SAP HANA is a single database that combines a database with advanced data processing, application services, and flexible data integration services. HANA leverages in-memory database software—an approach to querying data when it resides in the system’s memory (today called RAM)—rather than querying data that is stored on physical disks.

This allows customers to process data in many new ways, much faster, building a series of what-if scenarios to help exploit opportunities or avoid problems. Other traditional technology vendors, such as IBM and Oracle, have also enabled real-time operations in their platform with new technology.

Open source solutions, centered on Apache Spark base code, bring real-time analytics to unstructured data such as social media, images, and video. Spark uses in-memory analytics scaled across numerous systems so that large amounts of data can be processed in parallel.

Many of these solutions can be offered in the cloud, allowing analytics to be run where data from social media and IoT is being generated. As a result, companies can query transactional and online data to shed light on patterns and trends in real time, moving as quickly as the world and their customers do.

New solutions and providers are constantly entering the market. This provides a rich ecosystem of solutions primed to take advantage of the compute, network, and storage capabilities that Intel provides to enable higher agility in enterprise analytics and decision-making.

Intel Real-Time Analytics Technology

From scalable processors to in-memory technology, Intel provides solutions that speed performance of the compute-intensive applications that power real-time analytics and swift decision-making.
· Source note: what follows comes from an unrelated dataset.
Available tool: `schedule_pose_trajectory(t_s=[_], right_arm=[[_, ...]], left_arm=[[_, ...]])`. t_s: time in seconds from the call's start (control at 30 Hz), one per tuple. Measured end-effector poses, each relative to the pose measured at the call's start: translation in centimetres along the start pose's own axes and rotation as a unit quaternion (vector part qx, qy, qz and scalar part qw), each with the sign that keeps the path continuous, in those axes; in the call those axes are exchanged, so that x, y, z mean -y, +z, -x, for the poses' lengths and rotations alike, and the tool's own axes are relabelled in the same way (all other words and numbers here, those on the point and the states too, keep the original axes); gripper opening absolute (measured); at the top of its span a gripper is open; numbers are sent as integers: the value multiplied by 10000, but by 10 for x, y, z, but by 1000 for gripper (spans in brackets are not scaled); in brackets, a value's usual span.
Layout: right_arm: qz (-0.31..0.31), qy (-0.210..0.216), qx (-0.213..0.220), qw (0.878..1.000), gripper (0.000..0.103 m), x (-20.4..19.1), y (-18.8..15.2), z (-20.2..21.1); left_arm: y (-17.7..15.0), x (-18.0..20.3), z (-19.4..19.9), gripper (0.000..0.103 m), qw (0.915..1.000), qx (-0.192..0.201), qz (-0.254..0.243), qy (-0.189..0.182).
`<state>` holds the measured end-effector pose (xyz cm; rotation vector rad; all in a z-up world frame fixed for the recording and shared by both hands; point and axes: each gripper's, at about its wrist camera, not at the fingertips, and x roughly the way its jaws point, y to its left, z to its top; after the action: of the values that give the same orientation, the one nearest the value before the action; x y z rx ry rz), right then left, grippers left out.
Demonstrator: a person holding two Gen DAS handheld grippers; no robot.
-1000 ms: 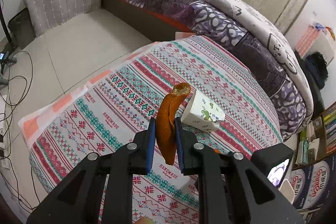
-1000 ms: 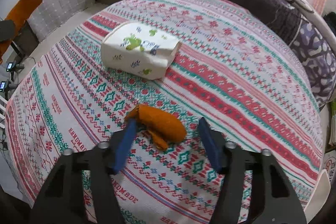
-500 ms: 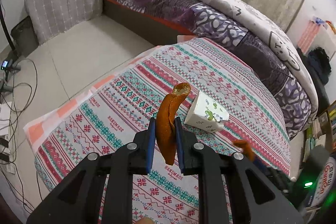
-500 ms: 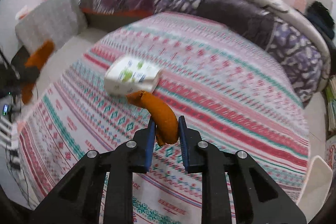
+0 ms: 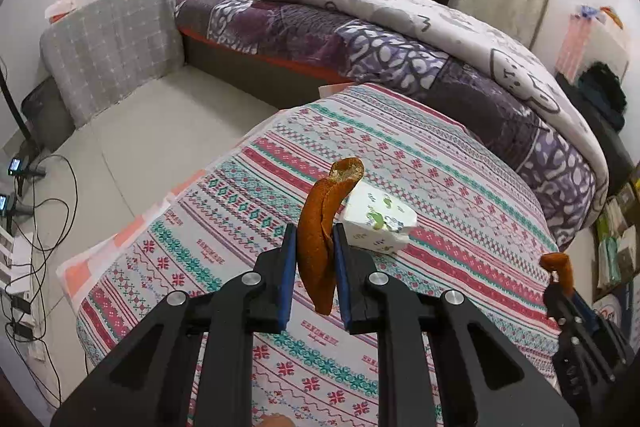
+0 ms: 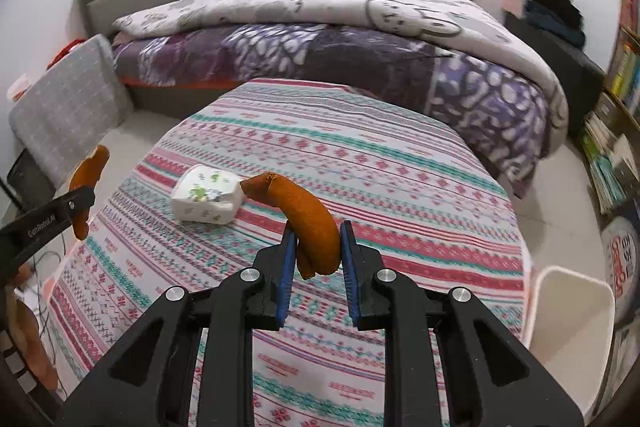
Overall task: Collect trash
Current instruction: 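Drop the orange peel into the bin with the right tool while the left tool drops its peel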
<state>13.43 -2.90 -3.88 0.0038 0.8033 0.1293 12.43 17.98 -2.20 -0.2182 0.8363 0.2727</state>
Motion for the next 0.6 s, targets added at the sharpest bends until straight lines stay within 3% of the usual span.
schedule_pose_trajectory(t_s=[0.3,0.6], right_arm=[[-677,-256,-85,9973,21,54,-16,0],[-1125,-585,38,9919,21,106,-21,19]], left_arm=[[-23,53,4,18,9972,102,-736,-10],[-36,108,22,18,9914,330,-1232,-278]])
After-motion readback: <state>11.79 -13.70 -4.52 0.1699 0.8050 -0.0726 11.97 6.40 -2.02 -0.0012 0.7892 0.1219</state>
Intel® Xeon® Scalable Processors

Intel® Xeon® Scalable processors provide high-speed performance for real-time analytics, AI, and other data-demanding workloads.

Intel® Optane™ Technology

Intel® Optane™ technology includes Intel® 3D XPoint™ memory media, Intel® memory and storage controllers, Intel® interconnect IP, and Intel® software. They work together to provide lower latency and accelerated systems for analytics workloads that require large capacity and fast storage.4

Intel® Memory Drive Technology

Intel® Memory Drive Technology expands system memory for faster analytics insights. The technology transparently integrates Intel® Optane™ Solid State Drive (SSD) into the memory subsystem, increasing capacity past DRAM limitations.

Real-Time Insights for Real-Time Value

Real-time streaming analytics can help you get more value from your data, faster. From improving inventory modeling to heading off network security threats, businesses in every industry are putting in place the infrastructure needed to make more-accurate predictions and more-confident decisions.